Tegucigalpa, Honduras. – El planeta acaba de entrar oficialmente en la década más caliente de su historia registrada. Y Honduras, que ya enfrenta sequías en el Alto Aguán con ganado muriendo por desnutrición, está en el corazón de la región que los científicos identifican como una de las más vulnerables al cambio que viene.
La Organización Meteorológica Mundial publicó esta semana una de las advertencias climáticas más contundentes de los últimos años: el planeta enfrentará una década de calor extremo con récords de temperatura prácticamente asegurados y riesgos climáticos más intensos y en aumento entre 2026 y 2035. El informe fue elaborado con datos de 13 centros científicos internacionales y más de 250 simulaciones climáticas.
Las proyecciones indican que la temperatura media mundial entre 2026 y 2030 se situará entre 1.3 y 1.9 grados centígrados por encima de los niveles preindustriales, consolidando una tendencia ascendente que preocupa a la comunidad científica internacional.

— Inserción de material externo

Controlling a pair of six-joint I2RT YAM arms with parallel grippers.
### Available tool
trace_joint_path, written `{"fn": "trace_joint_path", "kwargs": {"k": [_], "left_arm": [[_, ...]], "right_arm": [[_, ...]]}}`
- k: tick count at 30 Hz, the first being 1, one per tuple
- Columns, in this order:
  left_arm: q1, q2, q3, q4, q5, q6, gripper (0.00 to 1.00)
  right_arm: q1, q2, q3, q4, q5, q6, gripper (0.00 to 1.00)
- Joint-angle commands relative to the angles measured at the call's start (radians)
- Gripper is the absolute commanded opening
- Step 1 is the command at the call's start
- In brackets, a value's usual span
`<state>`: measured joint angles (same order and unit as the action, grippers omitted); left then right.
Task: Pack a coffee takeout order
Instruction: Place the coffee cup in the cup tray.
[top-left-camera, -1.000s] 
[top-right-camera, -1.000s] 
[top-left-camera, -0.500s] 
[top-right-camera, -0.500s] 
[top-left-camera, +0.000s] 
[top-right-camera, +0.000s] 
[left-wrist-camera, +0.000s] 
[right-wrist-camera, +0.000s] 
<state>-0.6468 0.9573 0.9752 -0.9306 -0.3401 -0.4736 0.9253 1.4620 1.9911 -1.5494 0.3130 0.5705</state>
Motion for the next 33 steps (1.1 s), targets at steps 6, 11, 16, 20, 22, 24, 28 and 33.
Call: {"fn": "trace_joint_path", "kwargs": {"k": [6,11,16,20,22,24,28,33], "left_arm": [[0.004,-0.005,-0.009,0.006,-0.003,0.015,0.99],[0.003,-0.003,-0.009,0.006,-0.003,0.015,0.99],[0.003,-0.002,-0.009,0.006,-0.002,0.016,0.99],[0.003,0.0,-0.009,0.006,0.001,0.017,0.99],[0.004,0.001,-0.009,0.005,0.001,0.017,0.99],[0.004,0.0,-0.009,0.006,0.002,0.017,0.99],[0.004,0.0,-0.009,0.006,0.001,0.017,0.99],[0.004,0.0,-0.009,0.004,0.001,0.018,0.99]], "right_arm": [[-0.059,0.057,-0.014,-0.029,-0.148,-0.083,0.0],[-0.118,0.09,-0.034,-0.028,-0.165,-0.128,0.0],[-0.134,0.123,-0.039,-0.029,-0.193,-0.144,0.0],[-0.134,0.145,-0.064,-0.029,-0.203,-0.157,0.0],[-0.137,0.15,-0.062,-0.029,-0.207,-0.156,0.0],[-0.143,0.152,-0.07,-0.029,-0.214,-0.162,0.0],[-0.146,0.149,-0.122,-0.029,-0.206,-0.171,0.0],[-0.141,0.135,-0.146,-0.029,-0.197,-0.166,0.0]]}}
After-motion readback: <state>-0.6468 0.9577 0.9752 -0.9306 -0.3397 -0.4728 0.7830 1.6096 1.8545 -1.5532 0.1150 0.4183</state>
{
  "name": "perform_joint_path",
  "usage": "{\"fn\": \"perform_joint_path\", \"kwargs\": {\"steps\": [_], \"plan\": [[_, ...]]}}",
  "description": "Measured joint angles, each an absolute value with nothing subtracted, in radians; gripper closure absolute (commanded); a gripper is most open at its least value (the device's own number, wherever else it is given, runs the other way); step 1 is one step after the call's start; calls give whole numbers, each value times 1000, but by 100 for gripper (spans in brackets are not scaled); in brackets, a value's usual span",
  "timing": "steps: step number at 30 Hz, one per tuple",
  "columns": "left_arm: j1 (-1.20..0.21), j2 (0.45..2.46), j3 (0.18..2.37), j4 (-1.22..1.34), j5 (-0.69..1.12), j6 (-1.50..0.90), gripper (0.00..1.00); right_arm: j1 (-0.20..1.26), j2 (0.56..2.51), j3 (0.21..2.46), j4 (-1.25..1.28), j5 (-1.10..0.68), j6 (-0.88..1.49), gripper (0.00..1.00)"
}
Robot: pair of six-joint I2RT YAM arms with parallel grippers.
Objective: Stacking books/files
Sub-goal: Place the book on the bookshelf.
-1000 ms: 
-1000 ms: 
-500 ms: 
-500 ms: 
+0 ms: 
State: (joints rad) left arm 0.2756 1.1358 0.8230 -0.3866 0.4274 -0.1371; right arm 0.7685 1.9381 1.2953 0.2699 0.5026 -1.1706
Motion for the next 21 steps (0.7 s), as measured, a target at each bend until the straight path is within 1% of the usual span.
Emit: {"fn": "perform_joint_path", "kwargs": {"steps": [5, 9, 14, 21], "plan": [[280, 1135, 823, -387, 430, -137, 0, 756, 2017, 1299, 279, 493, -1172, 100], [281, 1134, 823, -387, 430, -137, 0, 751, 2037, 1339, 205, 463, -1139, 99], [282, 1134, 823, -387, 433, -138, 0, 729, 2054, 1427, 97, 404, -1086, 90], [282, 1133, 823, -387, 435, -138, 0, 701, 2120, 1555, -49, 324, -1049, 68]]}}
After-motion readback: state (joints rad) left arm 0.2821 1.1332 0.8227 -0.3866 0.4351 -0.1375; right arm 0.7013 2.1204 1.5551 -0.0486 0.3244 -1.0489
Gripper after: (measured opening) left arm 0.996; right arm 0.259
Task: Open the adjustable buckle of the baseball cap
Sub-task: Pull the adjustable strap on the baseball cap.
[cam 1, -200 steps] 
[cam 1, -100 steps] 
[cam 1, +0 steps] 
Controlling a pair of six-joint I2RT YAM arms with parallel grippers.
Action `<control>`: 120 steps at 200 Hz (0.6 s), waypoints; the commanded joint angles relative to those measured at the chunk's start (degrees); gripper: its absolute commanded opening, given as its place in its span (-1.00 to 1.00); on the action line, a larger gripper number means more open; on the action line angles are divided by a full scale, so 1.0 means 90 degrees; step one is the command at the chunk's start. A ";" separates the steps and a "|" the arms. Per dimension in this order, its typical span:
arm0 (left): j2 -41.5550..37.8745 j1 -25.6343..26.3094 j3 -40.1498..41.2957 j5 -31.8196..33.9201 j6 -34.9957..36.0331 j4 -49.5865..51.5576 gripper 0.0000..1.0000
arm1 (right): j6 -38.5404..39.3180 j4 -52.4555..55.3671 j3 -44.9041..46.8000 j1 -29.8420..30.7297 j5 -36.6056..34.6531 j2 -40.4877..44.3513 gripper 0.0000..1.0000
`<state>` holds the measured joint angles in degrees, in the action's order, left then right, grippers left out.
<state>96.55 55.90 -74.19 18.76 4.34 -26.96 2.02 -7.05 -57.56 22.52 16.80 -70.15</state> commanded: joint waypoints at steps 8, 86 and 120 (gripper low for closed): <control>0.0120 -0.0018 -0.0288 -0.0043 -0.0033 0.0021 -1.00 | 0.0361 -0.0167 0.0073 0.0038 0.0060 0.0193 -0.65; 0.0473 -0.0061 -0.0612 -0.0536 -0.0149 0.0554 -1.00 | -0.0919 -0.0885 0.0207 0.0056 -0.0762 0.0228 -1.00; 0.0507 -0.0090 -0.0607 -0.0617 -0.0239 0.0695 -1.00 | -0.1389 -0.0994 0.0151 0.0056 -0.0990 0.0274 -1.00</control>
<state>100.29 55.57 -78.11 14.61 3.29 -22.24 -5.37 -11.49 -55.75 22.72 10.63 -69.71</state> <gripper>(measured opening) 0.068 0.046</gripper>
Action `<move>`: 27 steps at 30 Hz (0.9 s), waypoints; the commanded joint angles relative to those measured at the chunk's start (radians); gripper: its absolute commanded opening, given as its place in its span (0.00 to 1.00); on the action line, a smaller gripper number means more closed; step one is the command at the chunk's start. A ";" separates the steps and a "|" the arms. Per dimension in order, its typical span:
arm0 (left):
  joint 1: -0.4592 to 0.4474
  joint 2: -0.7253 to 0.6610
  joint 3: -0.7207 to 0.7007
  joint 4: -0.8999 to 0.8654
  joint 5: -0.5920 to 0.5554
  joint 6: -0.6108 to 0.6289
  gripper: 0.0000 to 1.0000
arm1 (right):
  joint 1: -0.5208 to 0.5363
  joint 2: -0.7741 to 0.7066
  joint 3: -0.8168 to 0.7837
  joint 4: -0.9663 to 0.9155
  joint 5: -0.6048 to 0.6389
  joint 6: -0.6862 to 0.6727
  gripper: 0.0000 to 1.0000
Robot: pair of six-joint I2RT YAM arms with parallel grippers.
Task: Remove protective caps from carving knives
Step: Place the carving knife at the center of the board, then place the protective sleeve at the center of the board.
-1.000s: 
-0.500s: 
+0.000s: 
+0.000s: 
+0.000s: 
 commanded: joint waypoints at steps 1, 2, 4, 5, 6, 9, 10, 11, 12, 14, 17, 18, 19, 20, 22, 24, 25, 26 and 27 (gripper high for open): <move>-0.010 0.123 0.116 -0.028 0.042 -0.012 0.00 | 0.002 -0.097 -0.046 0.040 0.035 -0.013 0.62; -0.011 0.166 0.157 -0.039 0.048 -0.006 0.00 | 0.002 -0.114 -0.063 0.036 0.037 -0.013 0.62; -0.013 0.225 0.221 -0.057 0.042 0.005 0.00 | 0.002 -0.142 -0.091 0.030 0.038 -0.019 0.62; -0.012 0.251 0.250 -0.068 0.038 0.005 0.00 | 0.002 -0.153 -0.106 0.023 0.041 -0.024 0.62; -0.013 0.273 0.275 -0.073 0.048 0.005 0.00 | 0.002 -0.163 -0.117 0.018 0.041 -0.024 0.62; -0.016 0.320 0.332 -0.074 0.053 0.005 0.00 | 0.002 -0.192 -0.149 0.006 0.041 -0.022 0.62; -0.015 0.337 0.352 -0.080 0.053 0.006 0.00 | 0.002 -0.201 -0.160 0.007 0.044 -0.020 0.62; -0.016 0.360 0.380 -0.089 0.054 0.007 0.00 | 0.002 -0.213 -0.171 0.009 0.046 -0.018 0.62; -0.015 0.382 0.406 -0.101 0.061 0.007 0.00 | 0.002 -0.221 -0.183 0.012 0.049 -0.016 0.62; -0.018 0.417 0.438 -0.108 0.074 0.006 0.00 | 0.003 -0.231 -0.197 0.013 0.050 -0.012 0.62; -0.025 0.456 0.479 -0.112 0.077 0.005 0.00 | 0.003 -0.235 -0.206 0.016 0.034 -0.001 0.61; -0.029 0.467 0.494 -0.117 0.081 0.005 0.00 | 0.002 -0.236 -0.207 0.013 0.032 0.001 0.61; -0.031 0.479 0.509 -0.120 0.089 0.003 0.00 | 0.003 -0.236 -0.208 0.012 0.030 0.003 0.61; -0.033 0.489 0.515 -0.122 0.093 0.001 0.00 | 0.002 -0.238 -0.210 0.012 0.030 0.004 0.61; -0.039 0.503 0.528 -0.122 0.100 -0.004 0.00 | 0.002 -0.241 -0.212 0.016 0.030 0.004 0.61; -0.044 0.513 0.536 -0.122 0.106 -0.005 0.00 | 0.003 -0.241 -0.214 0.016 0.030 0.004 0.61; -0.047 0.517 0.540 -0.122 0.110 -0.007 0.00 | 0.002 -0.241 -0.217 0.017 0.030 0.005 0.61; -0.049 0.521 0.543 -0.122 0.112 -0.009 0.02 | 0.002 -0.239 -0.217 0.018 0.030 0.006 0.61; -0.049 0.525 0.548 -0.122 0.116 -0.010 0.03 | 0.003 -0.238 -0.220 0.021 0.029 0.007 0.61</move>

Existe además un 86% de probabilidades de que al menos uno de esos años supere el récord térmico alcanzado en 2024, considerado ya uno de los más cálidos desde que existen registros fiables, y un 91% de probabilidad de que al menos un año entre 2026 y 2030 supere temporalmente el umbral de 1.5 grados centígrados establecido por el Acuerdo de París.
El reporte también prevé condiciones más cálidas e inusualmente secas en la cuenca amazónica, lo que podría ser devastador tanto para los residentes como para el planeta. Unas condiciones más cálidas y secas aumentarían el riesgo de incendios forestales, amenazando con convertir a la Amazonía en una región que agrave el problema climático en lugar de mitigarlo.
“Estas predicciones no son una sentencia, sino una brújula. Nos muestran hacia dónde vamos si mantenemos el rumbo actual, pero también nos recuerdan que todavía podemos cambiar de dirección.” Organización Meteorológica Mundial, informe 2026-2035
Lo que significa para Centroamérica y Honduras
Un planeta más caliente debido a la quema de carbón, petróleo y gas implica más fenómenos extremos, incluyendo inundaciones, sequías y olas de calor. Para Honduras, esa abstracción científica ya tiene traducción concreta: la misma semana en que la OMM publica su alerta global, el país enfrenta simultáneamente una sequía que mata ganado en el Valle del Aguán y un sistema de lluvia que amenaza con inundaciones en otras regiones.

Esa contradicción climática, períodos de sequía extrema seguidos de lluvias intensas y concentradas, es precisamente el patrón que los modelos climáticos proyectan como la nueva normalidad para la región tropical centroamericana durante la próxima década.
Este viernes: lluvia en el 90% del territorio hondureño
En el plano inmediato, el Servicio Meteorológico Nacional prevé para este viernes precipitaciones en aproximadamente el 90% del territorio nacional, producto de la combinación de una onda tropical que ingresó al país desde ayer y un canal de baja presión que se extiende desde el Golfo de México hacia la región.
Ambos sistemas favorecen condiciones de inestabilidad atmosférica generalizadas que producirán lluvias de intensidad variable, con mayor concentración en la vertiente del Caribe, los departamentos del norte y las zonas montañosas del interior.
Las autoridades de COPECO recomiendan a la población mantenerse alejada de ríos y quebradas, evitar zonas propensas a deslizamientos durante las precipitaciones y atender los avisos que emita el Sistema Nacional de Gestión de Riesgos durante las próximas horas.
La ironía de este viernes en Honduras resume con claridad lo que la OMM está advirtiendo al mundo: el mismo país en el que esta semana comenzó a morir ganado por falta de agua está hoy bajo alerta de lluvias. El clima ya no funciona como antes. Y la década que acaba de comenzar será la prueba más exigente que este país haya enfrentado en materia de adaptación climática.